◆ How to complete this task ◆
The data below has to be returned exactly, down to the last character.

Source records
※ ※ ※

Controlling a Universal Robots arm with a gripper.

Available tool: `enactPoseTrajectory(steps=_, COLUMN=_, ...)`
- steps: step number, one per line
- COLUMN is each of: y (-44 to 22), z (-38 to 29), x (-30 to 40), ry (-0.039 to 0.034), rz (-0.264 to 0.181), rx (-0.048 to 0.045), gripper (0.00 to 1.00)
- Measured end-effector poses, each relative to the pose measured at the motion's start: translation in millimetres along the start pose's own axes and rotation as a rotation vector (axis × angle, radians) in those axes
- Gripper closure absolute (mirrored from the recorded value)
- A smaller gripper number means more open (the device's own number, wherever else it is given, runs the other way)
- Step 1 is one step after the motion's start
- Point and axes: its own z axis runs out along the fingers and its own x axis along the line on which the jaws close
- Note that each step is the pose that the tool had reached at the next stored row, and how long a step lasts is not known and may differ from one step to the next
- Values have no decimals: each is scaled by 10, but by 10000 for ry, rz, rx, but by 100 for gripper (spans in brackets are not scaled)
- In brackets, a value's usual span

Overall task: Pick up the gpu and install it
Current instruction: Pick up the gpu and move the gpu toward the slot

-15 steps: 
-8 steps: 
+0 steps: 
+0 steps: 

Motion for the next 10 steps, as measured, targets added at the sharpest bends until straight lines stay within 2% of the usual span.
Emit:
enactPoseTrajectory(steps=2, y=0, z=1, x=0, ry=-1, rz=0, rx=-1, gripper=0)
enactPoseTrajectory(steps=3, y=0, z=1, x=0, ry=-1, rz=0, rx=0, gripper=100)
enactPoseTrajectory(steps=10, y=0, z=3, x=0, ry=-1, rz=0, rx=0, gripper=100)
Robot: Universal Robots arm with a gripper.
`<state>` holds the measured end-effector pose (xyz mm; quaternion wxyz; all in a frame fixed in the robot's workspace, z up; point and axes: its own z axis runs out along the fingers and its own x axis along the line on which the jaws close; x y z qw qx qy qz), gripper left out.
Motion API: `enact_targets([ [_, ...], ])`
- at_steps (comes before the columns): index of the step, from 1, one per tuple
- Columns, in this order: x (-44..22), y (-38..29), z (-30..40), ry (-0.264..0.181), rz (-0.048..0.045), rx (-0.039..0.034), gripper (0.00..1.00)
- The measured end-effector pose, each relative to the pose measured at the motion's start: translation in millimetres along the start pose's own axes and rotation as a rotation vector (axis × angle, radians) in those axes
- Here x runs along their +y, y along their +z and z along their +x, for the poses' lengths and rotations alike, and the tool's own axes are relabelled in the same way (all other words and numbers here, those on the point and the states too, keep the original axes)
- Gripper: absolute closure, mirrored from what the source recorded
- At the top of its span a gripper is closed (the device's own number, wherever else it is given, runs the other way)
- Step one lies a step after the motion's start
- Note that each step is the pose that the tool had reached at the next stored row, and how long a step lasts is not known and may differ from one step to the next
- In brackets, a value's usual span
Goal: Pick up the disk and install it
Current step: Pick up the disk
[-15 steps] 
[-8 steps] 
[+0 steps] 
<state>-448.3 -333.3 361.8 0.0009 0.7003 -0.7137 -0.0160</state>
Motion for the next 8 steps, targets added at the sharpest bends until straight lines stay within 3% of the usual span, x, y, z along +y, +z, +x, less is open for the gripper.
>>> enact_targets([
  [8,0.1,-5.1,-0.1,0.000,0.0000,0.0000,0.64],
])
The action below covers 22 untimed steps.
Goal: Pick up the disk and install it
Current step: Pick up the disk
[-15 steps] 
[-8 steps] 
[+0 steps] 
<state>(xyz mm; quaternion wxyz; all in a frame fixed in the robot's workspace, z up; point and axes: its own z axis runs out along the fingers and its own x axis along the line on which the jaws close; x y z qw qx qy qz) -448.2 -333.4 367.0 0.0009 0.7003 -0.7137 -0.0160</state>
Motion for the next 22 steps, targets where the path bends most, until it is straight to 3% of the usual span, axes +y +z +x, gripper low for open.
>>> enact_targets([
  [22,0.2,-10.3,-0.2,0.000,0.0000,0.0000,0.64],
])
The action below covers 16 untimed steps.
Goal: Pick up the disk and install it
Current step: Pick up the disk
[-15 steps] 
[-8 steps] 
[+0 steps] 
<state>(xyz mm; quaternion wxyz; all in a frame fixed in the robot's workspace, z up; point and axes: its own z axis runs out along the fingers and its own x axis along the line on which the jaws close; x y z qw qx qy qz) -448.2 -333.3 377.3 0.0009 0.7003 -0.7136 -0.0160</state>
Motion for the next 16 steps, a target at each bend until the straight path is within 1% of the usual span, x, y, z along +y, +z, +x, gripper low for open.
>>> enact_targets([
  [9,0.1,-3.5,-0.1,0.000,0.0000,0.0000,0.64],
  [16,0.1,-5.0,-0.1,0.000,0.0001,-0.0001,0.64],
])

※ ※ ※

◆ Task result ◆
Controlling a Universal Robots arm with a gripper.

Available tool: `enactPoseTrajectory(steps=_, COLUMN=_, ...)`
- steps: step number, one per line
- COLUMN is each of: y (-44 to 22), z (-38 to 29), x (-30 to 40), ry (-0.039 to 0.034), rz (-0.264 to 0.181), rx (-0.048 to 0.045), gripper (0.00 to 1.00)
- Measured end-effector poses, each relative to the pose measured at the motion's start: translation in millimetres along the start pose's own axes and rotation as a rotation vector (axis × angle, radians) in those axes
- Gripper closure absolute (mirrored from the recorded value)
- A smaller gripper number means more open (the device's own number, wherever else it is given, runs the other way)
- Step 1 is one step after the motion's start
- Point and axes: its own z axis runs out along the fingers and its own x axis along the line on which the jaws close
- Note that each step is the pose that the tool had reached at the next stored row, and how long a step lasts is not known and may differ from one step to the next
- Values have no decimals: each is scaled by 10, but by 10000 for ry, rz, rx, but by 100 for gripper (spans in brackets are not scaled)
- In brackets, a value's usual span

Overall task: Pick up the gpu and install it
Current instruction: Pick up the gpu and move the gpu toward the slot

-15 steps: 
-8 steps: 
+0 steps: 
+0 steps: 

Motion for the next 10 steps, as measured, targets added at the sharpest bends until straight lines stay within 2% of the usual span.
Emit:
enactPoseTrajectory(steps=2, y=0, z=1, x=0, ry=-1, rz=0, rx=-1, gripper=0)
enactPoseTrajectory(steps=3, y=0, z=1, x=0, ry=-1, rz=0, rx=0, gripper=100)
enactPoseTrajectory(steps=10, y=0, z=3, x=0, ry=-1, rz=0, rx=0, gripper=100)
Robot: Universal Robots arm with a gripper.
`<state>` holds the measured end-effector pose (xyz mm; quaternion wxyz; all in a frame fixed in the robot's workspace, z up; point and axes: its own z axis runs out along the fingers and its own x axis along the line on which the jaws close; x y z qw qx qy qz), gripper left out.
Motion API: `enact_targets([ [_, ...], ])`
- at_steps (comes before the columns): index of the step, from 1, one per tuple
- Columns, in this order: x (-44..22), y (-38..29), z (-30..40), ry (-0.264..0.181), rz (-0.048..0.045), rx (-0.039..0.034), gripper (0.00..1.00)
- The measured end-effector pose, each relative to the pose measured at the motion's start: translation in millimetres along the start pose's own axes and rotation as a rotation vector (axis × angle, radians) in those axes
- Here x runs along their +y, y along their +z and z along their +x, for the poses' lengths and rotations alike, and the tool's own axes are relabelled in the same way (all other words and numbers here, those on the point and the states too, keep the original axes)
- Gripper: absolute closure, mirrored from what the source recorded
- At the top of its span a gripper is closed (the device's own number, wherever else it is given, runs the other way)
- Step one lies a step after the motion's start
- Note that each step is the pose that the tool had reached at the next stored row, and how long a step lasts is not known and may differ from one step to the next
- In brackets, a value's usual span
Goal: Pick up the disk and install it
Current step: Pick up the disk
[-15 steps] 
[-8 steps] 
[+0 steps] 
<state>-448.3 -333.3 361.8 0.0009 0.7003 -0.7137 -0.0160</state>
Motion for the next 8 steps, targets added at the sharpest bends until straight lines stay within 3% of the usual span, x, y, z along +y, +z, +x, less is open for the gripper.
>>> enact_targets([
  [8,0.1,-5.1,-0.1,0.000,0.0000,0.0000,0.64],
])
The action below covers 22 untimed steps.
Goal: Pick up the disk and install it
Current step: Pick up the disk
[-15 steps] 
[-8 steps] 
[+0 steps] 
<state>(xyz mm; quaternion wxyz; all in a frame fixed in the robot's workspace, z up; point and axes: its own z axis runs out along the fingers and its own x axis along the line on which the jaws close; x y z qw qx qy qz) -448.2 -333.4 367.0 0.0009 0.7003 -0.7137 -0.0160</state>
Motion for the next 22 steps, targets where the path bends most, until it is straight to 3% of the usual span, axes +y +z +x, gripper low for open.
>>> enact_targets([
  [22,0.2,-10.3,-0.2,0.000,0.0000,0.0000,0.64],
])
The action below covers 16 untimed steps.
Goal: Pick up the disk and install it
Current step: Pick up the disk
[-15 steps] 
[-8 steps] 
[+0 steps] 
<state>(xyz mm; quaternion wxyz; all in a frame fixed in the robot's workspace, z up; point and axes: its own z axis runs out along the fingers and its own x axis along the line on which the jaws close; x y z qw qx qy qz) -448.2 -333.3 377.3 0.0009 0.7003 -0.7136 -0.0160</state>
Motion for the next 16 steps, a target at each bend until the straight path is within 1% of the usual span, x, y, z along +y, +z, +x, gripper low for open.
>>> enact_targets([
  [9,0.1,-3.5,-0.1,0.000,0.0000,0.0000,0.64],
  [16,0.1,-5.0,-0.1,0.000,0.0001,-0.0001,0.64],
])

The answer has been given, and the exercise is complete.